Clustering is a storage optimization method available in open table formats such as Apache Hudi, Apache Iceberg, and Delta Lake focused on enhancing query efficiency by reducing unnecessary file scans. At its core, clustering aims to tackle the misalignment often found between the ingestion order (e.g., data arrival time) and the query-access patterns (e.g., event time). By organizing data based on frequently queried fields, storage is optimized, enabling engines to access data more selectively.
To establish the problem context, take a scenario in which data, initially ingested by arrival time, is spread across multiple files. Queries filtering by columns other than the arrival time (such as event date) would need to scan through a large number of files, which increases read latency. Clustering addresses this issue by reorganizing data and bringing similar records together, thus reducing the number of files a query must access and improve overall query performance.

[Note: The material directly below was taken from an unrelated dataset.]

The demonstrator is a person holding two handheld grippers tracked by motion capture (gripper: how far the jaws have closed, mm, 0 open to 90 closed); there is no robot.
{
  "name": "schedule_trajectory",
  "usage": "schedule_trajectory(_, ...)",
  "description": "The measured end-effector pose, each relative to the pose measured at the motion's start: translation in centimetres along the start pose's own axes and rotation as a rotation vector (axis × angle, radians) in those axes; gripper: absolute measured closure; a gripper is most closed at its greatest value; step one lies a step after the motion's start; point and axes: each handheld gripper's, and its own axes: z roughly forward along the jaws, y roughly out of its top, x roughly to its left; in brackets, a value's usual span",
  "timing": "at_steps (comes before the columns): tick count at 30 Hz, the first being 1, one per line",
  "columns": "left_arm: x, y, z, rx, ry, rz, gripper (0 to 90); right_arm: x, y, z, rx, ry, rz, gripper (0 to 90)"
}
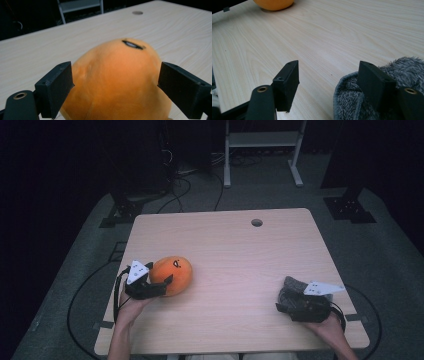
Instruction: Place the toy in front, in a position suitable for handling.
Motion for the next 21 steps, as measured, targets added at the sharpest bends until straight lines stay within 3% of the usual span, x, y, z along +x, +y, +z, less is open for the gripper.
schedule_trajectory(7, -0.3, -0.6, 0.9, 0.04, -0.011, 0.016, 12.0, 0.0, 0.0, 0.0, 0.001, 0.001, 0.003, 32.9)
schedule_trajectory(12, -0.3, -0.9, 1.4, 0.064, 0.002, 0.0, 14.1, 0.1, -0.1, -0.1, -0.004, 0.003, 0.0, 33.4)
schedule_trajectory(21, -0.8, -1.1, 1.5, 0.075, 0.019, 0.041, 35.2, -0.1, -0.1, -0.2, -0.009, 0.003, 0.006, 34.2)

Linear sorting is the simplest clustering technique, where data is ordered based on a specific column, such as Emp Name
in our example, or another frequently queried field. The goal is to improve data locality, ensuring that records with similar values are grouped within the same file. This makes it easier for the query engine to locate and access relevant data, significantly enhancing performance by reducing the amount of data scanned.

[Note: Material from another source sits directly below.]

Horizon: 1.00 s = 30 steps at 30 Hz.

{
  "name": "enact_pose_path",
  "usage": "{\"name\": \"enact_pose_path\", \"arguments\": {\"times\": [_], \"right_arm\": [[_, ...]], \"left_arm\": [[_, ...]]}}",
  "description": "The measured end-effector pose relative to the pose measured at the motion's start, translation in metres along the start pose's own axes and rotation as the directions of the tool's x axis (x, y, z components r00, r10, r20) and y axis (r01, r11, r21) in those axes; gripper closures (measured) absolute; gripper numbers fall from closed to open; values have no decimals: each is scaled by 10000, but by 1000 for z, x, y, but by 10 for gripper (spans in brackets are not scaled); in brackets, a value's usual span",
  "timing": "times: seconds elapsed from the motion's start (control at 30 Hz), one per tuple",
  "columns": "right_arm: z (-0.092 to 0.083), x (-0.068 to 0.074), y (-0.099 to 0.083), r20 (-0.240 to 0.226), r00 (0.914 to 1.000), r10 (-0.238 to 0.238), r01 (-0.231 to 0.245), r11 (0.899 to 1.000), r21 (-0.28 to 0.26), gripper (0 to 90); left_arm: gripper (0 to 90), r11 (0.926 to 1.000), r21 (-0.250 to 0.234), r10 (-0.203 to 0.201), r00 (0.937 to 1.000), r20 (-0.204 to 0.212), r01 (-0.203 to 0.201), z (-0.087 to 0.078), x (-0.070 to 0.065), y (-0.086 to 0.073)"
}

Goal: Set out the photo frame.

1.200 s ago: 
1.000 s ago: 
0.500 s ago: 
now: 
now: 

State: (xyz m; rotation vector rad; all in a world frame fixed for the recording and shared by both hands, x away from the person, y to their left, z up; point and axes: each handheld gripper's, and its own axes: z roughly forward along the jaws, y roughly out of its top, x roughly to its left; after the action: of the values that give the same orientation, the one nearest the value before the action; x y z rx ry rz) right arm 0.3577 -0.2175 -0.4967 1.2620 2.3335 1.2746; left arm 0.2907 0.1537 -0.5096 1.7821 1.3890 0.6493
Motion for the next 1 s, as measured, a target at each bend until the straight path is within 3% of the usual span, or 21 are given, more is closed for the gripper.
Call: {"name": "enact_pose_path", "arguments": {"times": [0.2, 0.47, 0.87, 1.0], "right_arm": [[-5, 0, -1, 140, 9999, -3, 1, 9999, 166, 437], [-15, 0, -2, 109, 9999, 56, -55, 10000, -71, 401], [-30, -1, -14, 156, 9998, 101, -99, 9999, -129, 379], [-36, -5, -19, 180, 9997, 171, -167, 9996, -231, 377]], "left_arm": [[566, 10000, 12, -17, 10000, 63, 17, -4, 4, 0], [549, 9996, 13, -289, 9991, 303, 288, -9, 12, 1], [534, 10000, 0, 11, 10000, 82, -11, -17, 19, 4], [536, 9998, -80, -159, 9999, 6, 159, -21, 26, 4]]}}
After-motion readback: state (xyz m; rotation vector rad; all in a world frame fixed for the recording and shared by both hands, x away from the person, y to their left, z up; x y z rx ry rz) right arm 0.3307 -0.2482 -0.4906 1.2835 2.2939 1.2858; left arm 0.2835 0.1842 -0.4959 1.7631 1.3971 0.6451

Let’s take this simple example to understand the impact of sorting on query performance. Suppose we have employee data that’s sorted by the Emp Name
column, as illustrated in the image. This data is split into two files:
Since the data is sorted by Emp Name
, each file contains a unique range of names, ensuring that any query targeting a specific name will only need to scan the file containing that range.
Consider the following query:
SELECT * FROM Employee WHERE Emp Name = 'David'
In this case, the query engine checks the Emp Name
column and sees that the name range for File 1 is Arynn-Dennis. Since David falls within this range, the query engine only needs to scan File 1 to locate the data. File 2 (with the range Diana-Joseph) is entirely skipped because it does not contain relevant records for the query.

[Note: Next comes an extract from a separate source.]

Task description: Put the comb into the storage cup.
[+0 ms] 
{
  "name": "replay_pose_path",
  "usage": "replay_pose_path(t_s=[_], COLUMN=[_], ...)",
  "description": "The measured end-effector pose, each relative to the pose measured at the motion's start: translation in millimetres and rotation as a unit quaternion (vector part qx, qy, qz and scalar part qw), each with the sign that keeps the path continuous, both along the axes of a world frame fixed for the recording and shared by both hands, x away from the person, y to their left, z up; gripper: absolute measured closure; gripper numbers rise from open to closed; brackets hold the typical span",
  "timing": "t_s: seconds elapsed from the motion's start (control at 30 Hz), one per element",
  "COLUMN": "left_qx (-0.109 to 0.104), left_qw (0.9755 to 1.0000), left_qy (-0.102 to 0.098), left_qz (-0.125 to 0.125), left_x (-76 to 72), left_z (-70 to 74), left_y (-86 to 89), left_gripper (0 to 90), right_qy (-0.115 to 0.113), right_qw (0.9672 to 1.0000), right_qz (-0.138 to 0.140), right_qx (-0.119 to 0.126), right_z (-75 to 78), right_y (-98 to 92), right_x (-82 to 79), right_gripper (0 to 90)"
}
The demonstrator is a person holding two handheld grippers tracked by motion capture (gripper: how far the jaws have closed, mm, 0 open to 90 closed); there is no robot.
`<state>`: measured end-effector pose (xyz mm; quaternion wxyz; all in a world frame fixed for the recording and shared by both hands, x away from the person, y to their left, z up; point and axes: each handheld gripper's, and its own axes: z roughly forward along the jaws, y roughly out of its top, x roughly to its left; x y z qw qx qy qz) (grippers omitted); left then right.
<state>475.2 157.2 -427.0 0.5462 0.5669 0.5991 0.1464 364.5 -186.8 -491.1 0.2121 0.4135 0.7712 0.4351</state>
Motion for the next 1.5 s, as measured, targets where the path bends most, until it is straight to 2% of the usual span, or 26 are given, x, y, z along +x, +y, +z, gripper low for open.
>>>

By organizing the data using sorting, the layout of the data files aligns better with the query pattern, enabling the engine to access only half of the files. This selective reading of files minimizes I/O operations and reduces latency, which is especially beneficial for large datasets with multiple partitions.
Now, imagine that queries often filter not just on Emp Name
but also on Emp Sal
and Emp ID
. In such cases, linear sorting by a single column like Emp Name
will not help prune all the irrelevant records. To address this, we can use hierarchical sorting, where the data is sorted in a particular order - first by Emp Name
, followed by Emp Sal
, and then by Emp ID
. For example, if we have a query with predicates like this:
SELECT * FROM Employee WHERE Emp Name='David' AND Emp Sal=25000 AND Emp ID=22
In this case, the query engine will take into consideration every predicate and compare the min-max ranges of Emp Name
, Emp Sal
, and Emp ID
to filter files more precisely. However, hierarchical sorting is only effective when queries include a filter on the first sorted column (Emp Name
in this case) and will not work well if predicates refer to just Emp Sal
or Emp ID
or a combination of both. For instance, if a query filters only on Emp Sal
, such as:
SELECT * FROM Employee WHERE Emp Sal > 19000
The engine may still need to scan all files because the primary sorting by Emp Name
could scatter the ranges of Emp Sal
across all files. Thus, while hierarchical sorting helps to deal with multi-column queries to some extent, its effectiveness depends heavily on the order of the sorted columns and query patterns.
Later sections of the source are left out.